Her face lost some of its brightness at his words, at his
distance.
Don’t do this to me again, Stone. You said it was okay to think
about you this time.

I know. And please think about me, Love
. Clearly his
plan to pull back from her was not going to work. He’d conceived it as a way to
save himself hurt, but he could see now that it would backfire. It would hurt
her and make her even less likely to want to stay with him—both of which hurt
him. This was why he’d stopped up his emotions so long ago—cliché as it was,
they hurt.
We’ll find time to talk after breakfast, all right?

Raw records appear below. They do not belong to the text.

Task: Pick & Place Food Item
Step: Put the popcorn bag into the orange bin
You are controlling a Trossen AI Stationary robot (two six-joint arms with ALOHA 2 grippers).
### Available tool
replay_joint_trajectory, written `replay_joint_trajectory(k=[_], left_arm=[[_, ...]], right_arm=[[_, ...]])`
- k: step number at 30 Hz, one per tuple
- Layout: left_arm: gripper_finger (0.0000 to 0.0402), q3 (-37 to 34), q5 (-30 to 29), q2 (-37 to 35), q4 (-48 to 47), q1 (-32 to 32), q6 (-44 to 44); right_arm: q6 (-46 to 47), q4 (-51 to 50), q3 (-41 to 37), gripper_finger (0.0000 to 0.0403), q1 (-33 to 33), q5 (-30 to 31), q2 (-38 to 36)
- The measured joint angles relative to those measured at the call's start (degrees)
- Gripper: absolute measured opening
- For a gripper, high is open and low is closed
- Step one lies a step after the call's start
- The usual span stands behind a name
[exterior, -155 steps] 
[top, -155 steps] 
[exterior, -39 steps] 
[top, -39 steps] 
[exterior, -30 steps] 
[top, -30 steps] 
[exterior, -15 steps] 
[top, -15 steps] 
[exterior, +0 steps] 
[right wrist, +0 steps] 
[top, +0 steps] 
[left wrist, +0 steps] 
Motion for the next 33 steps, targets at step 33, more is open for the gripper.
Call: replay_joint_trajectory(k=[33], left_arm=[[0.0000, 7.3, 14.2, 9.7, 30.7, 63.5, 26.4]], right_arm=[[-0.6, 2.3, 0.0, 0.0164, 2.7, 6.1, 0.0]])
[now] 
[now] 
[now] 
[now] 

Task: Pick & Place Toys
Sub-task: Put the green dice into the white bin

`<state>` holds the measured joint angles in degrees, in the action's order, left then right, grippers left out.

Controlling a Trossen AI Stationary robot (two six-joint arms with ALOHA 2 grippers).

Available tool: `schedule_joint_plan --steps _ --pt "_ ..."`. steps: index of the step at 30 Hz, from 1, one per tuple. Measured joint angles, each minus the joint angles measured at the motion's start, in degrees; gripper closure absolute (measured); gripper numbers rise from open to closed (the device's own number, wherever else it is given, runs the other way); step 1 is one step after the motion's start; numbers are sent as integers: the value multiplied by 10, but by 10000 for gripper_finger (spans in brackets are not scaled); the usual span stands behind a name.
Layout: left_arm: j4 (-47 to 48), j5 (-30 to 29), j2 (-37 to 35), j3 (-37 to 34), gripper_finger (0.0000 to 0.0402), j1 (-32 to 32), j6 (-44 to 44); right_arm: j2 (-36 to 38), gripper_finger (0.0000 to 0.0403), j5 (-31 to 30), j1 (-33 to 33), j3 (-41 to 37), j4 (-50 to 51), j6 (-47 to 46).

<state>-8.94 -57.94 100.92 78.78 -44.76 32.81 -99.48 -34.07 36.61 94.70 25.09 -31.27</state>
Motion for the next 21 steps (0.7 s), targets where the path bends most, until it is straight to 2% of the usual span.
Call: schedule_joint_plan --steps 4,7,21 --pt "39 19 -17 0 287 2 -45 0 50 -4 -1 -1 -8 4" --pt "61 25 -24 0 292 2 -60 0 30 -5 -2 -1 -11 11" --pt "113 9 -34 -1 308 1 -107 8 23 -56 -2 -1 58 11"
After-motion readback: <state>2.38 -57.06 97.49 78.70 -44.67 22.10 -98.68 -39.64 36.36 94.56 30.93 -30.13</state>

Her lips twitched sideways and Stone knew she didn’t want to
wait. She cracked a couple of the eggs his mother had collected into a bowl and
went after them with a whisk.

Eva, I’ve been doing farm chores for the last hour and a
half. I’m filthy. My entire family is standing around staring at us. I need to
be alone with you for this and I want to be able to touch you
.

After a couple of silent seconds, except for the regular
beating of the whisk against the side of the bowl, Eva nodded.

Thank you
.

By the time Stone and David got back to the kitchen, Eva was
flipping the last of the pancakes on the griddle and their mother was serving
up scrambled eggs. A plate heaped with bacon already sat in the middle of the
table. Stone’s mother beamed.

“All we need is to have Lucy here,” she said, “and we’d have
the whole family together. David, see if she wants to come to dinner tonight.”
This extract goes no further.